Items from a dataset
# # # # #
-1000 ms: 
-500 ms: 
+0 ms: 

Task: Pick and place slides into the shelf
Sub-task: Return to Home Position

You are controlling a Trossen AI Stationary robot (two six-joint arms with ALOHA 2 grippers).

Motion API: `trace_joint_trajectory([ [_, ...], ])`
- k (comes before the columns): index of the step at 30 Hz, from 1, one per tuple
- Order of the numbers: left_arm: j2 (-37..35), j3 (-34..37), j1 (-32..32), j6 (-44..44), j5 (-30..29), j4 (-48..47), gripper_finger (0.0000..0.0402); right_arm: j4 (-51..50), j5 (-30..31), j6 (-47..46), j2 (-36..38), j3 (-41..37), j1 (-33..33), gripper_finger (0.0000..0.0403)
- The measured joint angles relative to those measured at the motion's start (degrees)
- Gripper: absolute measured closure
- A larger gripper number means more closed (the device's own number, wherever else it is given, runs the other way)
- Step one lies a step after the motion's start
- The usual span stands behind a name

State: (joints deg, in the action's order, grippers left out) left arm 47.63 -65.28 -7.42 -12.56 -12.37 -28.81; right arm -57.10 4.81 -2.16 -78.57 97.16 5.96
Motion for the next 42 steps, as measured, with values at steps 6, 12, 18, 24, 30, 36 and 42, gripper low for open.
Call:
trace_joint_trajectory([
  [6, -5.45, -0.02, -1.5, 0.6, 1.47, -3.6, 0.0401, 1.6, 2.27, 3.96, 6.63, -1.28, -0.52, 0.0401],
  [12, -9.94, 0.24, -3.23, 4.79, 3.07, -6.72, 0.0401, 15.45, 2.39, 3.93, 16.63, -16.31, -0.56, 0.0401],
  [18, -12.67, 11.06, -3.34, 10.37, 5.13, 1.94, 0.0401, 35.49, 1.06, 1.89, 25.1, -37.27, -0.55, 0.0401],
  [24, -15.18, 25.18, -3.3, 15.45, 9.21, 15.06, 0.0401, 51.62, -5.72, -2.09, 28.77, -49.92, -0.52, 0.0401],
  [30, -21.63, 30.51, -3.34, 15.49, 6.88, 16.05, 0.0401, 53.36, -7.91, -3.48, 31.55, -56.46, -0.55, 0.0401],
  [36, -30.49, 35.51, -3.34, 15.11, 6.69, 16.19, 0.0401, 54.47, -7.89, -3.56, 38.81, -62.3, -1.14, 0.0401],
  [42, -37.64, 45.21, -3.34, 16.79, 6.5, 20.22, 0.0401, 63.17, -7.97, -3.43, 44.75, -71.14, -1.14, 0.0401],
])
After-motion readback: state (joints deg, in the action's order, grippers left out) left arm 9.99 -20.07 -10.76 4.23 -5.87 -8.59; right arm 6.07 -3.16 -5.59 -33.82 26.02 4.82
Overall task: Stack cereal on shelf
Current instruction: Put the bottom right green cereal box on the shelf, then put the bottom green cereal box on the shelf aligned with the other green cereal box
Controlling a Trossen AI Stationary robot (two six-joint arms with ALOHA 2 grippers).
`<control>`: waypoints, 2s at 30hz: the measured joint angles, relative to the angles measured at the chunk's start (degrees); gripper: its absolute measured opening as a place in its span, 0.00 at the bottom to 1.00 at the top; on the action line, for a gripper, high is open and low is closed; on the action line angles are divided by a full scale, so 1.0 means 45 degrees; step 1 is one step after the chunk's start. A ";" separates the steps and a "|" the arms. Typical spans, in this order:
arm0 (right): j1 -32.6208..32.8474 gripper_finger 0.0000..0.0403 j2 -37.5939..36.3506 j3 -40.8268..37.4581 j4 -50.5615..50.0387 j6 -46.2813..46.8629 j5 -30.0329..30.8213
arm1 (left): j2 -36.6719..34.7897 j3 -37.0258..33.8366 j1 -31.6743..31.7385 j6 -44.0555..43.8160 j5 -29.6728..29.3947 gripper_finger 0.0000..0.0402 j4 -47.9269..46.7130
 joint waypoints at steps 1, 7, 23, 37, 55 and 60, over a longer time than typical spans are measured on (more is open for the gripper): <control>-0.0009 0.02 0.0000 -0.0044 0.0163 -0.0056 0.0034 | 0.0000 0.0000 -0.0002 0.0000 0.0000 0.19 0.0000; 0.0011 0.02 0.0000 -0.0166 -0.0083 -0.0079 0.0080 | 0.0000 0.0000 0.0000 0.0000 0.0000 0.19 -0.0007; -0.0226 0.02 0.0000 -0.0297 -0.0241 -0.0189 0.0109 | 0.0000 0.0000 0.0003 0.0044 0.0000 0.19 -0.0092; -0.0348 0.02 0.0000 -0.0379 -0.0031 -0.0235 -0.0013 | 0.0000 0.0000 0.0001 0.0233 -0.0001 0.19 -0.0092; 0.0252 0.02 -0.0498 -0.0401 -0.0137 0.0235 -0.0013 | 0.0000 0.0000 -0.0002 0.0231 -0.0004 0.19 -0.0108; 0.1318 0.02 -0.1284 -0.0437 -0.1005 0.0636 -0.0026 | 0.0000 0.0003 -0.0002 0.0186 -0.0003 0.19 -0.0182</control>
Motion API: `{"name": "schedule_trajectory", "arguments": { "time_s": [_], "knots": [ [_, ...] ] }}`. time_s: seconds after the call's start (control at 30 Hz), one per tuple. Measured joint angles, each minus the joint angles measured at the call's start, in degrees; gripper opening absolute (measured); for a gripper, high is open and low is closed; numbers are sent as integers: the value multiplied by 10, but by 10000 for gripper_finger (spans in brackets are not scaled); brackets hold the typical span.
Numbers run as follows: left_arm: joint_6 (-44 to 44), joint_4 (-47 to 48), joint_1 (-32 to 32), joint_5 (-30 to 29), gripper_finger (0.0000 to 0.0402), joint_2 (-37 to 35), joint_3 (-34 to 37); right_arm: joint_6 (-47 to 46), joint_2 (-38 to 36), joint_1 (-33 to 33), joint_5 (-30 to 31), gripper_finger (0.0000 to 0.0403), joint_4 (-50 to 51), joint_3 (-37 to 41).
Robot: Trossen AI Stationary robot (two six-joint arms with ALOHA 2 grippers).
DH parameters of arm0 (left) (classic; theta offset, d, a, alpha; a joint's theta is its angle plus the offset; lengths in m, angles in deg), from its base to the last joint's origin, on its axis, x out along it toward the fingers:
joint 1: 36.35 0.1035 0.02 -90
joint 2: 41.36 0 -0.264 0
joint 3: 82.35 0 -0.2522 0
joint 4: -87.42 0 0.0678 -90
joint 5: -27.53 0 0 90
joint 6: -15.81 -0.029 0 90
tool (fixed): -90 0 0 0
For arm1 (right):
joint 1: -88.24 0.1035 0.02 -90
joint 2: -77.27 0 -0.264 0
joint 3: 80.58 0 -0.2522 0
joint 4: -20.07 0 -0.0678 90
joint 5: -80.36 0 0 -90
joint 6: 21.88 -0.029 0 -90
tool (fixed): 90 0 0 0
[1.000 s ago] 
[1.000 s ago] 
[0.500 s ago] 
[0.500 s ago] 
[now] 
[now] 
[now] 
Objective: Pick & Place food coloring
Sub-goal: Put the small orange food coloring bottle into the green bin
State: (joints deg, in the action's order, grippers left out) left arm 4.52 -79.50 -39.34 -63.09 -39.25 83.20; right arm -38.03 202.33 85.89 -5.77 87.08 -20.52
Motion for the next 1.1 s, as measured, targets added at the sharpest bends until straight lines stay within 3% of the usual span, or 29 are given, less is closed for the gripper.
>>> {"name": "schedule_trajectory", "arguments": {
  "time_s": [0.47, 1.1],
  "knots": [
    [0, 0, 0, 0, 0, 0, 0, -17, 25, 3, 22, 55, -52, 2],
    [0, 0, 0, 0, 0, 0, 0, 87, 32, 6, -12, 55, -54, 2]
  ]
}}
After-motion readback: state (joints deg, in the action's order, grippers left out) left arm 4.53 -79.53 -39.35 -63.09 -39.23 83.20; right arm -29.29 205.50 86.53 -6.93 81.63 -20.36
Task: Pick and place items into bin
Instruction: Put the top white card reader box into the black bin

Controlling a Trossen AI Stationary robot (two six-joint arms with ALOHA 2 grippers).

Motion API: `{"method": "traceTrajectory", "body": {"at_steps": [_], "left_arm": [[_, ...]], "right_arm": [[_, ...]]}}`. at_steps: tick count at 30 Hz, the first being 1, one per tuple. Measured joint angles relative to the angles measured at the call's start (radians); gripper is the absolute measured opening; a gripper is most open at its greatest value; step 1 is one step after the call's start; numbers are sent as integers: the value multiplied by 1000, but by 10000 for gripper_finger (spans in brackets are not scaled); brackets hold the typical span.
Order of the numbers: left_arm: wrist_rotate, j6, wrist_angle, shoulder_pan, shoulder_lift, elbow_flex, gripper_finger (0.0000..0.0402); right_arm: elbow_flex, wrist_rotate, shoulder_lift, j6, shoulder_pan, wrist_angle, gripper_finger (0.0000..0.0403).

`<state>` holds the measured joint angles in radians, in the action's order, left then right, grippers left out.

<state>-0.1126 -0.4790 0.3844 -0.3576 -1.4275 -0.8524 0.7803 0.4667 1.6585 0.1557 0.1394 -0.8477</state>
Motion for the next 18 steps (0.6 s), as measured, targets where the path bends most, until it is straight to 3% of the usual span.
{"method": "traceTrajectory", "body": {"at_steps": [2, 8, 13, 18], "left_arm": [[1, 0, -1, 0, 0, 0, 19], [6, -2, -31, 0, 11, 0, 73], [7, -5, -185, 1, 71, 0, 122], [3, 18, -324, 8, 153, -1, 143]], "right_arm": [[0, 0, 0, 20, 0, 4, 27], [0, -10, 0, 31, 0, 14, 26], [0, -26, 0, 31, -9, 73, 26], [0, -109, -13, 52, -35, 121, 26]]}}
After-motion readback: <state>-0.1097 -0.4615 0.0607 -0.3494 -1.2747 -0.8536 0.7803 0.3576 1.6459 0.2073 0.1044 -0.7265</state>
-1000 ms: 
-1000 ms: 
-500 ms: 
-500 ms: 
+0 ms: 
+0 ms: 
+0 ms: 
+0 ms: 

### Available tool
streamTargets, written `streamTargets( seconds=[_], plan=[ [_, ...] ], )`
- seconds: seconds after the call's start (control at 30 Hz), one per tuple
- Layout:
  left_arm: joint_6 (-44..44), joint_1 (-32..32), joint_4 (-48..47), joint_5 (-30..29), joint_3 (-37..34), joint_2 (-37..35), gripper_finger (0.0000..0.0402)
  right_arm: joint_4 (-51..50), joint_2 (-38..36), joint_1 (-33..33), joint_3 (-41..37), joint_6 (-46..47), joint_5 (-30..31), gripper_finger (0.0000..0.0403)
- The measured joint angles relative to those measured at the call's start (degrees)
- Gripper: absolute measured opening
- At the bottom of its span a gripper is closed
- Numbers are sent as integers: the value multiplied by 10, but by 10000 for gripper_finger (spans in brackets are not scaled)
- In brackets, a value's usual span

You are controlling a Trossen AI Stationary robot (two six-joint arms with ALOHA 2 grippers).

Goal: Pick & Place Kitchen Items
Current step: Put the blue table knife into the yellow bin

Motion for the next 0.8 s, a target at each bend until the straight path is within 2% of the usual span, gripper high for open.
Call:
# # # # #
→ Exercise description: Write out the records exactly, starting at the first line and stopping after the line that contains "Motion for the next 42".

→ Exercise answer:
-1000 ms: 
-500 ms: 
+0 ms: 

Task: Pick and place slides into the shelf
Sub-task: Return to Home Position

You are controlling a Trossen AI Stationary robot (two six-joint arms with ALOHA 2 grippers).

Motion API: `trace_joint_trajectory([ [_, ...], ])`
- k (comes before the columns): index of the step at 30 Hz, from 1, one per tuple
- Order of the numbers: left_arm: j2 (-37..35), j3 (-34..37), j1 (-32..32), j6 (-44..44), j5 (-30..29), j4 (-48..47), gripper_finger (0.0000..0.0402); right_arm: j4 (-51..50), j5 (-30..31), j6 (-47..46), j2 (-36..38), j3 (-41..37), j1 (-33..33), gripper_finger (0.0000..0.0403)
- The measured joint angles relative to those measured at the motion's start (degrees)
- Gripper: absolute measured closure
- A larger gripper number means more closed (the device's own number, wherever else it is given, runs the other way)
- Step one lies a step after the motion's start
- The usual span stands behind a name

State: (joints deg, in the action's order, grippers left out) left arm 47.63 -65.28 -7.42 -12.56 -12.37 -28.81; right arm -57.10 4.81 -2.16 -78.57 97.16 5.96
Motion for the next 42 steps, as measured, with values at steps 6, 12, 18, 24, 30, 36 and 42, gripper low for open.

Nothing else remains for this exercise.